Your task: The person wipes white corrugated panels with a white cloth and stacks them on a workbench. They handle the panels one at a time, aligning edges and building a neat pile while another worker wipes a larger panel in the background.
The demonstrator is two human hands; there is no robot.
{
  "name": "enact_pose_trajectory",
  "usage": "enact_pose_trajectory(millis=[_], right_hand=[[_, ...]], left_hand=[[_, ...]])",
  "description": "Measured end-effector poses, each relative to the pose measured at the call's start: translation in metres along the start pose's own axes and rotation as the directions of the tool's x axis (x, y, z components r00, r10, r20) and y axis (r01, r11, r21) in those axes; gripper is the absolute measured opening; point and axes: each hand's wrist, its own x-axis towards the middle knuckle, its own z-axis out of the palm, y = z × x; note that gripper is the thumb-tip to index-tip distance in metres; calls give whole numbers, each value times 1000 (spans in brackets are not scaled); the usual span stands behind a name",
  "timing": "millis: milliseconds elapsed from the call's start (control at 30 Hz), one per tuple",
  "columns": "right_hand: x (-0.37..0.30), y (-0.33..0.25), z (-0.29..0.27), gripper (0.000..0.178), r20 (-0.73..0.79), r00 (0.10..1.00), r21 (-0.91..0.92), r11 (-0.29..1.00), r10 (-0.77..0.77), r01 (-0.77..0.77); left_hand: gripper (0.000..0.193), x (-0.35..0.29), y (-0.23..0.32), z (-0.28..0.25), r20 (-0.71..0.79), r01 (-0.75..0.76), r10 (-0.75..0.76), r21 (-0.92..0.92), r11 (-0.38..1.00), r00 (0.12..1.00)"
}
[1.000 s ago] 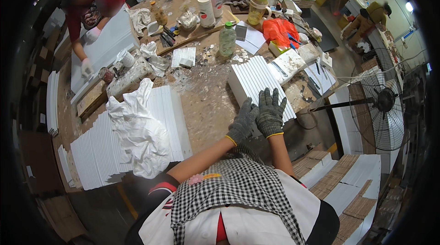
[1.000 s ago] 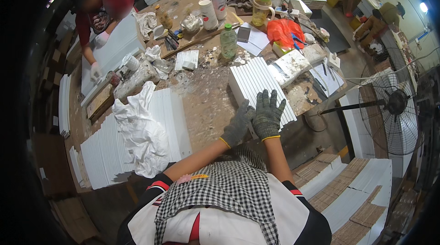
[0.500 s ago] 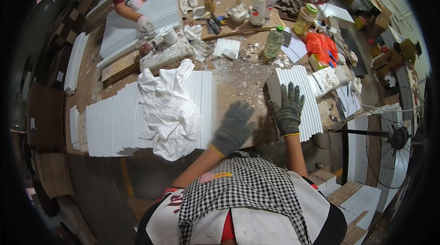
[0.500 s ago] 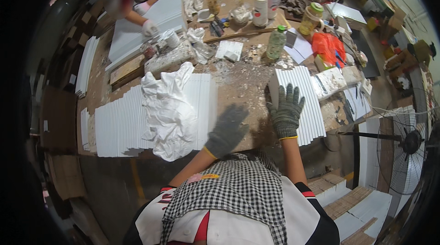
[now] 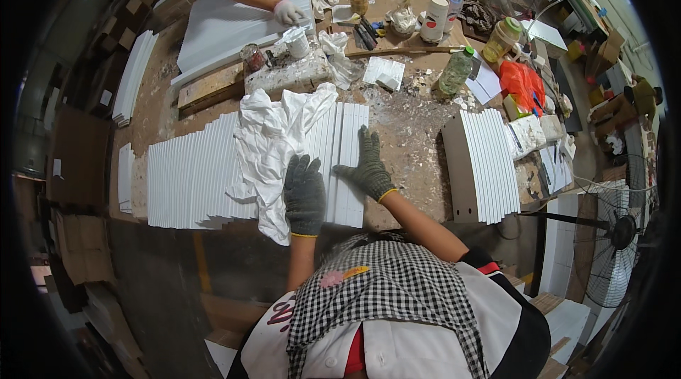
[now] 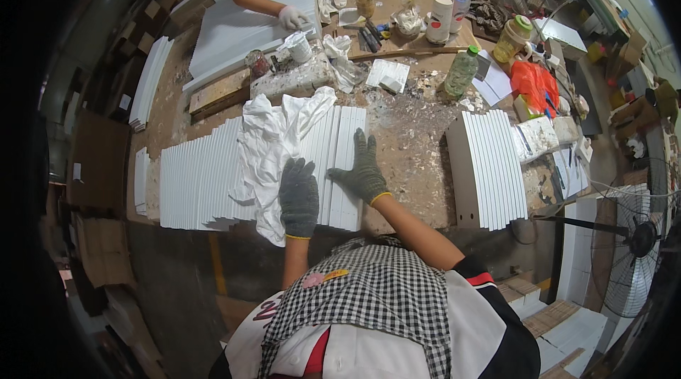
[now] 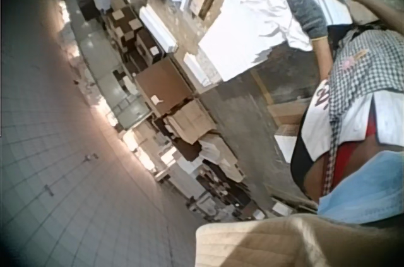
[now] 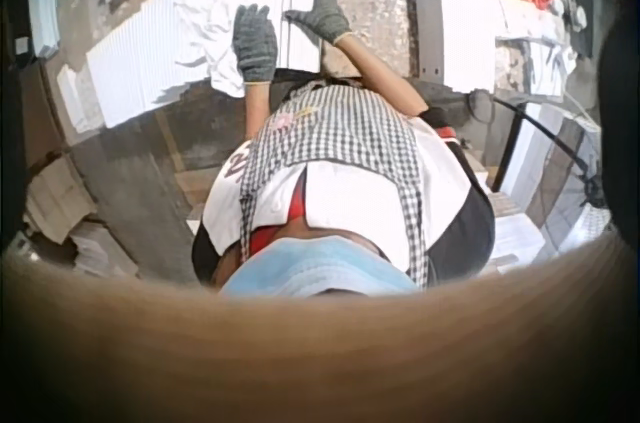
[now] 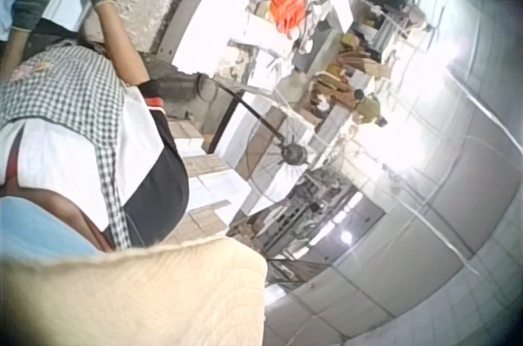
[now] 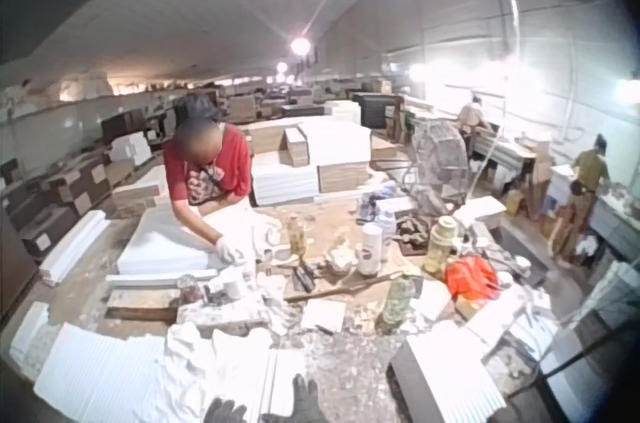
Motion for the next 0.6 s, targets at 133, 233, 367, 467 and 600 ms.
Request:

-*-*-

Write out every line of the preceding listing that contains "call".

■ **ANSWER**
  "description": "Measured end-effector poses, each relative to the pose measured at the call's start: translation in metres along the start pose's own axes and rotation as the directions of the tool's x axis (x, y, z components r00, r10, r20) and y axis (r01, r11, r21) in those axes; gripper is the absolute measured opening; point and axes: each hand's wrist, its own x-axis towards the middle knuckle, its own z-axis out of the palm, y = z × x; note that gripper is the thumb-tip to index-tip distance in metres; calls give whole numbers, each value times 1000 (spans in brackets are not scaled); the usual span stands behind a name",
  "timing": "millis: milliseconds elapsed from the call's start (control at 30 Hz), one per tuple",

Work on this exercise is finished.